What remains is sidework.
Cash to count. Tips to distribute. Floors to mop. Numbers to reconcile.
The room empties.
The decisions begin.
What has to be finished tonight.
What can wait until morning.
What balances on paper but not quite in practice.
None of it happens in front of anyone.
A few weeks ago, our business partner passed away.
The next morning, the doors still opened.
Deliveries arrived. Payroll ran. Guests sat down at tables.
Systems do not stop when someone leaves them.
They redistribute.
For a while, I kept looking for places to help.
Something to fix. Something to carry.

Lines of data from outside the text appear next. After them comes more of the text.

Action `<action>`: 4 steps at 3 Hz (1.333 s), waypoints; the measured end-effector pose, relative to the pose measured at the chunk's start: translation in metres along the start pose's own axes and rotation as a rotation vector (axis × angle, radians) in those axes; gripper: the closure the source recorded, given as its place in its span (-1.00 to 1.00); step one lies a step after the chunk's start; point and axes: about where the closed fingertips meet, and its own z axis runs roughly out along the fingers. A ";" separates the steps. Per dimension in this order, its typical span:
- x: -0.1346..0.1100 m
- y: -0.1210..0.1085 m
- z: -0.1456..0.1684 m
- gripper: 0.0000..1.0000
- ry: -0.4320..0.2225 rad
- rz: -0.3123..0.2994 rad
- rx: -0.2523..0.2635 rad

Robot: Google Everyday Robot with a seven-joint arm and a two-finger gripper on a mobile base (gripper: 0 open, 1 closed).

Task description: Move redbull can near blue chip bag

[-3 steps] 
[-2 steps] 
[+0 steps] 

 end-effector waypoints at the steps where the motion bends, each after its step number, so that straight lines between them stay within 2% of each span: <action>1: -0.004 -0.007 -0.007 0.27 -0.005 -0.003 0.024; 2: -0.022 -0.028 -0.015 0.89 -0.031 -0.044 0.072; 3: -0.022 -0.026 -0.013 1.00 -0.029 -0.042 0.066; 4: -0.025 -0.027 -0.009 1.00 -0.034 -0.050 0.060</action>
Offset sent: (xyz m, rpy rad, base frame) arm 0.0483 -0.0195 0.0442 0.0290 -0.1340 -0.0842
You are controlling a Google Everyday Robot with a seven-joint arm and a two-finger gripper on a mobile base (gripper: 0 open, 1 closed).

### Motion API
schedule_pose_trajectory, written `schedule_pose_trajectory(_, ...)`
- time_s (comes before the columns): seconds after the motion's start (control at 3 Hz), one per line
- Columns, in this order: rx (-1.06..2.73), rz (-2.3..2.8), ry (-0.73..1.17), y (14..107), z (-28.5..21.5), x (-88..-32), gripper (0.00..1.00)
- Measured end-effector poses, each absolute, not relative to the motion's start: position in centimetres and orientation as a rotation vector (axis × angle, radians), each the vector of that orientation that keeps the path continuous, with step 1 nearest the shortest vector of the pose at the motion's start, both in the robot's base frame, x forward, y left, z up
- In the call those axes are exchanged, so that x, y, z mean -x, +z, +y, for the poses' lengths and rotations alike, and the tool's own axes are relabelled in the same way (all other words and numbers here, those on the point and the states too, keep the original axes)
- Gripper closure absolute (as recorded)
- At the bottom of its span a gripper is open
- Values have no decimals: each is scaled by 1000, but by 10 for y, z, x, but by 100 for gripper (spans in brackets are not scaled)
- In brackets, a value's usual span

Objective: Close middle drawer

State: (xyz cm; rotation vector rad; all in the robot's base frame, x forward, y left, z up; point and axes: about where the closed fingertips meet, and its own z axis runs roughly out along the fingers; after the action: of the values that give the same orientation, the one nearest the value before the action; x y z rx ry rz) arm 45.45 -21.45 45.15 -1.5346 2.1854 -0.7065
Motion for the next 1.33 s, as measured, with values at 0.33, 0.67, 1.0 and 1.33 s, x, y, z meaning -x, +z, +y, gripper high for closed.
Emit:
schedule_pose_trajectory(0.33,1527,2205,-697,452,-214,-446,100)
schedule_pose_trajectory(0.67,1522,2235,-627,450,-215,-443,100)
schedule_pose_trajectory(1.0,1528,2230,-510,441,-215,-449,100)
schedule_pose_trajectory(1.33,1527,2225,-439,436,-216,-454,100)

Some action that would make the situation easier than it was.
Instead, the work was restraint.
Waiting before deciding.
Reading before acting.
Allowing time to separate what felt right from what was right.
Good intentions move quickly.
Structure moves carefully.
The room teaches this every night.
You cannot mop the floor before the chairs are up.
You cannot close a drawer before the cash is counted.
You cannot rush the order without creating a different problem somewhere else.
The work keeps its own sequence.
Before leaving, I poured one last shift drink and set a cocktail napkin over the glass.
The lights went out.
The room settled.
The walk-in kept humming.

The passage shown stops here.